> **EXERCISE PROMPT**: Only one stretch of the records below is wanted: the lines from the one holding "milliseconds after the" through the one holding "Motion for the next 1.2". Return it exactly, both ends included.

> **LISTED ENTRIES**:
+++
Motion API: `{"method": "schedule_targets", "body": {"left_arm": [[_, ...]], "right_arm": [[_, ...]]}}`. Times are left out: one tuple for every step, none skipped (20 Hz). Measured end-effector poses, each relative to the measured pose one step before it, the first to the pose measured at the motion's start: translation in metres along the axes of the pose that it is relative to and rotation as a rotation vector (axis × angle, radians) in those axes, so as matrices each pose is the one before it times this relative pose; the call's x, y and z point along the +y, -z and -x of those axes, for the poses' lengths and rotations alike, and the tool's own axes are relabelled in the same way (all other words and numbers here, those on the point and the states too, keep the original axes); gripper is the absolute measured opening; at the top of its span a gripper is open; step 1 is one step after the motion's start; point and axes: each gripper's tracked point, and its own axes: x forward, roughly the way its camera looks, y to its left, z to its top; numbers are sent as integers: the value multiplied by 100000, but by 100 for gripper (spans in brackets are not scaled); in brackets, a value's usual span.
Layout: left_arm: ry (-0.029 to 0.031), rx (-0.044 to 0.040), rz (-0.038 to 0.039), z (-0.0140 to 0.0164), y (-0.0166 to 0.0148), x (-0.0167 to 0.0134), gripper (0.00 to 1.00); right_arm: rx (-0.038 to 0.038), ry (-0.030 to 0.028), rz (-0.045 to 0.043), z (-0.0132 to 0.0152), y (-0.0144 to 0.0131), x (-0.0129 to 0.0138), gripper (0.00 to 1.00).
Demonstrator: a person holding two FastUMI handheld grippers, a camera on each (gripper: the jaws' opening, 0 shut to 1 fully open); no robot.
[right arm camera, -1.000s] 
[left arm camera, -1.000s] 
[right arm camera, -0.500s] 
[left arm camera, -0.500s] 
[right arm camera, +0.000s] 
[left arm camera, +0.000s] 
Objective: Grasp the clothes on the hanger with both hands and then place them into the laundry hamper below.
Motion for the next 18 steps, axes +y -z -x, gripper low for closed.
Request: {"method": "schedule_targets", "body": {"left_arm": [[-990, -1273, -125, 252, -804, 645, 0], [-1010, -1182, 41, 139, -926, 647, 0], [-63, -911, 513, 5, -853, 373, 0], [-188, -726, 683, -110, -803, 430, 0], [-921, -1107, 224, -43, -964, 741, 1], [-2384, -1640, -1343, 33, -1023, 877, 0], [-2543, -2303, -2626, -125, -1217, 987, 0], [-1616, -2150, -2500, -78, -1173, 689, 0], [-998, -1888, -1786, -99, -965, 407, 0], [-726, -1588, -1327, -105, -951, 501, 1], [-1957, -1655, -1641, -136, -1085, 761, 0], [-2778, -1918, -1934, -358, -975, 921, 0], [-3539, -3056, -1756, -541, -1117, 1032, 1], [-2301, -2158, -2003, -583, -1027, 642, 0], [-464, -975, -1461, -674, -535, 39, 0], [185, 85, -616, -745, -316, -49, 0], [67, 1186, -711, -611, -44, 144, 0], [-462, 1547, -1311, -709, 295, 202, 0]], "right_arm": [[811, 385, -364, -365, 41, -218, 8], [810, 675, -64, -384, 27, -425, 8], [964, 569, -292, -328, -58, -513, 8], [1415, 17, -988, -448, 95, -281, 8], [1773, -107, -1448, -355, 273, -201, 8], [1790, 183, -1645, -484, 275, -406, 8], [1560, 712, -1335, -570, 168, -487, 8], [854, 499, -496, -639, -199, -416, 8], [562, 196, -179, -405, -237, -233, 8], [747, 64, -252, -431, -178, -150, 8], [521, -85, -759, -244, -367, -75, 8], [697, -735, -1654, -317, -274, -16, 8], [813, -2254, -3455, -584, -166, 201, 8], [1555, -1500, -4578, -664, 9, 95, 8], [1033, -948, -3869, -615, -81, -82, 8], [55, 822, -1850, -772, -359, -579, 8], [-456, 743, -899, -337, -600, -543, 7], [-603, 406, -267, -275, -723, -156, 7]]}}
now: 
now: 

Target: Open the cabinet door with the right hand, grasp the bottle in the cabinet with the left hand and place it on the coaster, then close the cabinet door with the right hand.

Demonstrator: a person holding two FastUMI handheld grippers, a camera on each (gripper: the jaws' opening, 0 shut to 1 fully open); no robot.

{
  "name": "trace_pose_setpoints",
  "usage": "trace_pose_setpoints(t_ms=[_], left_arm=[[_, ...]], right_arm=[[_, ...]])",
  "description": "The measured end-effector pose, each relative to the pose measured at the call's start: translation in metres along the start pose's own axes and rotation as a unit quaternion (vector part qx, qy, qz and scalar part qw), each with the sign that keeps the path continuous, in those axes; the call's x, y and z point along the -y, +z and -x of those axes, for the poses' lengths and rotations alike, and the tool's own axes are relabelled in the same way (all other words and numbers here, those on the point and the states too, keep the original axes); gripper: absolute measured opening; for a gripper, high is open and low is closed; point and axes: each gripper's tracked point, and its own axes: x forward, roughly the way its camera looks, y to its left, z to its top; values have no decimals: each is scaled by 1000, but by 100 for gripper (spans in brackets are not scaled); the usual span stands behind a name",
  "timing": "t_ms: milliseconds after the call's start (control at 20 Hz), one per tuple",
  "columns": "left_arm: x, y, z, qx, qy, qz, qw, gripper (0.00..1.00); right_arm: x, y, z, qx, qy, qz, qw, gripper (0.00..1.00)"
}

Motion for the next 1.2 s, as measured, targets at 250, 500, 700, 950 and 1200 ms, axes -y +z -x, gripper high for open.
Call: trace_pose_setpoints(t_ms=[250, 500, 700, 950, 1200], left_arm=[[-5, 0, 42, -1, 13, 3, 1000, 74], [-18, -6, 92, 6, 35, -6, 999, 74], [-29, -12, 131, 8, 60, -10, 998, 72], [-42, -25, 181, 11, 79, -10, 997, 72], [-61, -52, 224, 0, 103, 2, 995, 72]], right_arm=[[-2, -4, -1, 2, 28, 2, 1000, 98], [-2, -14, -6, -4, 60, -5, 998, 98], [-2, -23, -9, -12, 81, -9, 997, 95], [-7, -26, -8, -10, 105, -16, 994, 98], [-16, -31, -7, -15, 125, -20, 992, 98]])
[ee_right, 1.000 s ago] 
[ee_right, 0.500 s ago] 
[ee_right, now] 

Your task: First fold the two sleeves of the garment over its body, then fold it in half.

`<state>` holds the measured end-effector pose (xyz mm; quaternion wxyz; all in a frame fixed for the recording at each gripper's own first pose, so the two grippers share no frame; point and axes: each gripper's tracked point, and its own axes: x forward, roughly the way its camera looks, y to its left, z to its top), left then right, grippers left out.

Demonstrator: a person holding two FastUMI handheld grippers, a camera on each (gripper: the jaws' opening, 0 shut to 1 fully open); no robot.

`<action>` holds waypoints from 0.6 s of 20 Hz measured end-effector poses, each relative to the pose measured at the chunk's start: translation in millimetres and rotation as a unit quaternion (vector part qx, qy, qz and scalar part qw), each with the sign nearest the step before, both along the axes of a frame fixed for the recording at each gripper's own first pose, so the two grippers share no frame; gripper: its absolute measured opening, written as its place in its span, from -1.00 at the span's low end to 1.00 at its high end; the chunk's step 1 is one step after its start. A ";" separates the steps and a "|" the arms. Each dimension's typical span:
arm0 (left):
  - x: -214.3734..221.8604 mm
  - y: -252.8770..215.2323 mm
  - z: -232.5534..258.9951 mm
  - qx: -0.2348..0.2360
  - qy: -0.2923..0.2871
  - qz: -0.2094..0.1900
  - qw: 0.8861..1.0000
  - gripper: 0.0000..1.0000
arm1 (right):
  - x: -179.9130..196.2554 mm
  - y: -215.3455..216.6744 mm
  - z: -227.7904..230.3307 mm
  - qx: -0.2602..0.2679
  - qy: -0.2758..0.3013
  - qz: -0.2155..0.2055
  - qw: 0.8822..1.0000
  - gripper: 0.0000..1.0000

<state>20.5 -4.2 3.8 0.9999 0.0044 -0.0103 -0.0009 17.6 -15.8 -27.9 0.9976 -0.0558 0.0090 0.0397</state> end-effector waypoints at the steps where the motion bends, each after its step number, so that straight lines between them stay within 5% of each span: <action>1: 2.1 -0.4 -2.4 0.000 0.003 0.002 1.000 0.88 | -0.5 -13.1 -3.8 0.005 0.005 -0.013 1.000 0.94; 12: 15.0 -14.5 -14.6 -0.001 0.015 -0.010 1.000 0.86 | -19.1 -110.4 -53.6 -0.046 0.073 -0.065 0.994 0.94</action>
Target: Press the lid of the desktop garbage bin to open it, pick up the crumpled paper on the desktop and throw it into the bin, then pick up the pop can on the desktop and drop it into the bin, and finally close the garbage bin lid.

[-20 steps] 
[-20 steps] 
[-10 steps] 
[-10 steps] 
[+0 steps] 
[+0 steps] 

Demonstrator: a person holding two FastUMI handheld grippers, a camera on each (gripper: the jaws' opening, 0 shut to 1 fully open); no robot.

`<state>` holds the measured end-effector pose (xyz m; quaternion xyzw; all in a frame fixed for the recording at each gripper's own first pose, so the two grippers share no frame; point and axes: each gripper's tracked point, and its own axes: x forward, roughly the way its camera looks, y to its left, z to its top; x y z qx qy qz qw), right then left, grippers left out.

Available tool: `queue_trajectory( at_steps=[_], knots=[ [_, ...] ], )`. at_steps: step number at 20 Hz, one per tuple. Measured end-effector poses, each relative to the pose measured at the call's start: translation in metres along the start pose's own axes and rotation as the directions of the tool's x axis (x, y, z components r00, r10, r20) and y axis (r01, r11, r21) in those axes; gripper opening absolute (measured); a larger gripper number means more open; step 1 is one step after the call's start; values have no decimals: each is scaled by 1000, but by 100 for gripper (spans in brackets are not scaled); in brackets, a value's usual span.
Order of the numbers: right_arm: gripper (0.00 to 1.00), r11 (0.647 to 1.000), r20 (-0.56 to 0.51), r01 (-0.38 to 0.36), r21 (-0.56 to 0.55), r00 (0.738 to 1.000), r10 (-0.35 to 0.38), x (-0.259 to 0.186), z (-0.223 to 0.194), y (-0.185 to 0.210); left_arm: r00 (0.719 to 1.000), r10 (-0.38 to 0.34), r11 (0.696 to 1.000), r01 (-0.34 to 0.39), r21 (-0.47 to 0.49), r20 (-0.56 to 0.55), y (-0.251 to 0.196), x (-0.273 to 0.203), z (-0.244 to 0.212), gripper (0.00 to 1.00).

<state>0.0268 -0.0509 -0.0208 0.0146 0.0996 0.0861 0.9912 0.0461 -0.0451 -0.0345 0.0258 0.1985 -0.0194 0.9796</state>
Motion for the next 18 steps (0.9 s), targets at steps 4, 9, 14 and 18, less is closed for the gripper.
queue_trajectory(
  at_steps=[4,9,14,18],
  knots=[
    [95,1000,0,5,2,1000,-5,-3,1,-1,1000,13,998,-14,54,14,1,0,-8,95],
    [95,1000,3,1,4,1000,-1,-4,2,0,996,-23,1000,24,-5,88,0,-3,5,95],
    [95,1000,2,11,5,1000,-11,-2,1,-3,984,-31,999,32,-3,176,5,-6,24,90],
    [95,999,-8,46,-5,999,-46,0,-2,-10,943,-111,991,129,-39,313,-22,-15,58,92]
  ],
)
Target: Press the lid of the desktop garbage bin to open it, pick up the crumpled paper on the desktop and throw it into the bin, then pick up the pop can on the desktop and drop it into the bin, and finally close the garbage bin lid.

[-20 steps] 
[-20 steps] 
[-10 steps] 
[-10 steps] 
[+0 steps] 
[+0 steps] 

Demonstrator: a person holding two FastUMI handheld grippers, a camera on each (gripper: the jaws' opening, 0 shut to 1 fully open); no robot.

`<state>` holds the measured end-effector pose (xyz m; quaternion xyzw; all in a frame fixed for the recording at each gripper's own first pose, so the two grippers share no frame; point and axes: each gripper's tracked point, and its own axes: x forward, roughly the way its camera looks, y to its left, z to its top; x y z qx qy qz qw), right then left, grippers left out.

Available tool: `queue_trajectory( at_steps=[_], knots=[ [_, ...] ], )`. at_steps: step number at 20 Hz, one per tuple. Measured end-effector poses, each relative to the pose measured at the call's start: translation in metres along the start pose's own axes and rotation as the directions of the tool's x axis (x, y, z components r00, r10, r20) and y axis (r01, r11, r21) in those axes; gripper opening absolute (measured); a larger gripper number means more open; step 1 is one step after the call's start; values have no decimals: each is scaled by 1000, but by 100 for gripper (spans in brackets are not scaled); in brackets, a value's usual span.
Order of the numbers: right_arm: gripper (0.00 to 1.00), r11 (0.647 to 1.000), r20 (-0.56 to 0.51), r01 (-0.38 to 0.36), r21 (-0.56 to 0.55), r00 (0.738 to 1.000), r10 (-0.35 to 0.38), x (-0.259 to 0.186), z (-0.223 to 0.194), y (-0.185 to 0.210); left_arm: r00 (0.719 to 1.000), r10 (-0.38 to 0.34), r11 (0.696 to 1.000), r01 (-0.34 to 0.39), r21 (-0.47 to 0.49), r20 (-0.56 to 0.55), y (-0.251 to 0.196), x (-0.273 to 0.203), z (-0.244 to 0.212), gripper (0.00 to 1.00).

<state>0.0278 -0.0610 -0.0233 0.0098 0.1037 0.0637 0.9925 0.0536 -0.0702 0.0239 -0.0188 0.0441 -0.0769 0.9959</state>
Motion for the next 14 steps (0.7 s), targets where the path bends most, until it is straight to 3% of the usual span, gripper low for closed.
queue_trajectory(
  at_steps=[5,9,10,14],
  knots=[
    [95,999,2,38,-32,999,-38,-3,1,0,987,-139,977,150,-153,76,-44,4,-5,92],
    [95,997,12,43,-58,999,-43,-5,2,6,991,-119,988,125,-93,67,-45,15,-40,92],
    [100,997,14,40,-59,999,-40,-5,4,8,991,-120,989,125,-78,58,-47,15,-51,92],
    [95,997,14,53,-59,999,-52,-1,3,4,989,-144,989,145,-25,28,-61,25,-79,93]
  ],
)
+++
> **RESPONSE**:
  "timing": "t_ms: milliseconds after the call's start (control at 20 Hz), one per tuple",
  "columns": "left_arm: x, y, z, qx, qy, qz, qw, gripper (0.00..1.00); right_arm: x, y, z, qx, qy, qz, qw, gripper (0.00..1.00)"
}

Motion for the next 1.2 s, as measured, targets at 250, 500, 700, 950 and 1200 ms, axes -y +z -x, gripper high for open.

Work on this exercise is now finished.